14th September 2011 - Just a Little Update

I hope that readers have enjoyed the news I uploaded on Wednesday evening. To be honest I was extremely tired by the time it went online, however, things should be a lot easier now I have a working PC. I have been busy catching up with a few outstanding tasks over the past couple of days and am beginning to feel more as if I am waving now, instead of drowning.

As I wrote in my previous blog, beginning work on the news is difficult without Alan here but once I get started it seems to come together. After reading through the news the following day, I realized that, in my endeavour to get the previous four weeks' worth of news online I had forgotten a couple of items. I sincerely apologize to the people concerned and I am hoping to make amends during the course of this weekend.
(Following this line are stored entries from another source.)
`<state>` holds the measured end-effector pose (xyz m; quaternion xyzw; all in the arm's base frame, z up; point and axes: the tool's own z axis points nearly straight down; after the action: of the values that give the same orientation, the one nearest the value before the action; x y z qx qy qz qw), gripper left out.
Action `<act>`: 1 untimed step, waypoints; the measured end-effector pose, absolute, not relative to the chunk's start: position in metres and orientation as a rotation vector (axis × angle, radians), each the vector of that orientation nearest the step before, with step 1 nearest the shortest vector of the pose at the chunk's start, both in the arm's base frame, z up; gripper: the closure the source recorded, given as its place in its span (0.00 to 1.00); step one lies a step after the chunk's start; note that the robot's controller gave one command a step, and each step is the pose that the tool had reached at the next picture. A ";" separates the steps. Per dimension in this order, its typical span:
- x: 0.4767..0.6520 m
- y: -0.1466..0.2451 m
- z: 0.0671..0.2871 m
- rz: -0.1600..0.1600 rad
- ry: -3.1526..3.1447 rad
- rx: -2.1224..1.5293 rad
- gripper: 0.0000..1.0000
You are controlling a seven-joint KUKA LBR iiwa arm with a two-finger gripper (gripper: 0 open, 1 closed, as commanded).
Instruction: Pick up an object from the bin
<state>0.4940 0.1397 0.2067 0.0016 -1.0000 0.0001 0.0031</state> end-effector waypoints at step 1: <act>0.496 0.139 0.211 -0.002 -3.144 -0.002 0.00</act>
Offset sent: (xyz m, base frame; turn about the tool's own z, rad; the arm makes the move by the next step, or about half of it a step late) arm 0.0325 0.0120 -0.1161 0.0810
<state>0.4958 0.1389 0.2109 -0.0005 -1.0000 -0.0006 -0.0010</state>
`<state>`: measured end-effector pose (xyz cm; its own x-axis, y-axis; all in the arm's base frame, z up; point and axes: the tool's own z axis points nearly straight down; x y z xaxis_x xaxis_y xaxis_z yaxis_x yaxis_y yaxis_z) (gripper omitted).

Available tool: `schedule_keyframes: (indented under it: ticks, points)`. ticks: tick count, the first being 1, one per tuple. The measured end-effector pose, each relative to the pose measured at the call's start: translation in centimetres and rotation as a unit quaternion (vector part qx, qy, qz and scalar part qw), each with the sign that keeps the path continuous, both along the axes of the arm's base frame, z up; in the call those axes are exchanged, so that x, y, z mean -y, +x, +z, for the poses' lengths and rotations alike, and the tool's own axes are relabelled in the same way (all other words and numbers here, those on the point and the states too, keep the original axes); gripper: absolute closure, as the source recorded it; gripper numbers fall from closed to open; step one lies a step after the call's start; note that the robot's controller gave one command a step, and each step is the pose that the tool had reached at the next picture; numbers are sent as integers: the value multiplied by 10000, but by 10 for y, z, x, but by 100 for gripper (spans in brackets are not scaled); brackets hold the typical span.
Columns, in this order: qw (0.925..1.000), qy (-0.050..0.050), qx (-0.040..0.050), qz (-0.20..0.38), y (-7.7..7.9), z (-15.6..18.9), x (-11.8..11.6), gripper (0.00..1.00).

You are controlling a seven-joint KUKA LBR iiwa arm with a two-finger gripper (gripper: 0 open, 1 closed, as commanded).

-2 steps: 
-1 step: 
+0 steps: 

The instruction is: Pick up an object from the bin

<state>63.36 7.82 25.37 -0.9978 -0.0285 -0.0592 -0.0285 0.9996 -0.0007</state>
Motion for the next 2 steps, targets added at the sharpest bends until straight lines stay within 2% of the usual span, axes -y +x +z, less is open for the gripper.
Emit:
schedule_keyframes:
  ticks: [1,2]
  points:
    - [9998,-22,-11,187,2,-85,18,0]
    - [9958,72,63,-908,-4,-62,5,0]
My very good friend, Nick Stephens of Rose Cottage has created and launched a fantastic web site about Symonds Yat East. The site, www.yateast.com is full of the interesting history surround the village, the research of which took many hours of work and includes information on; the birth of tourism to the area, the history of the buildings and industry; flooding etc. and shows how Symonds Yat East is today, promoting the businesses there.

Nick created yateast.com as a tribute to Alan, who would feel honoured and be extremely proud of our friend. Well done Nick! Thank you. You've done an amazing job.

Another thing I am really pleased about is the fact that I managed to lift the kettle from its stand with my left hand this morning. (It was a cold one this time and yes, it was empty, but I couldn't do that a couple of days ago.)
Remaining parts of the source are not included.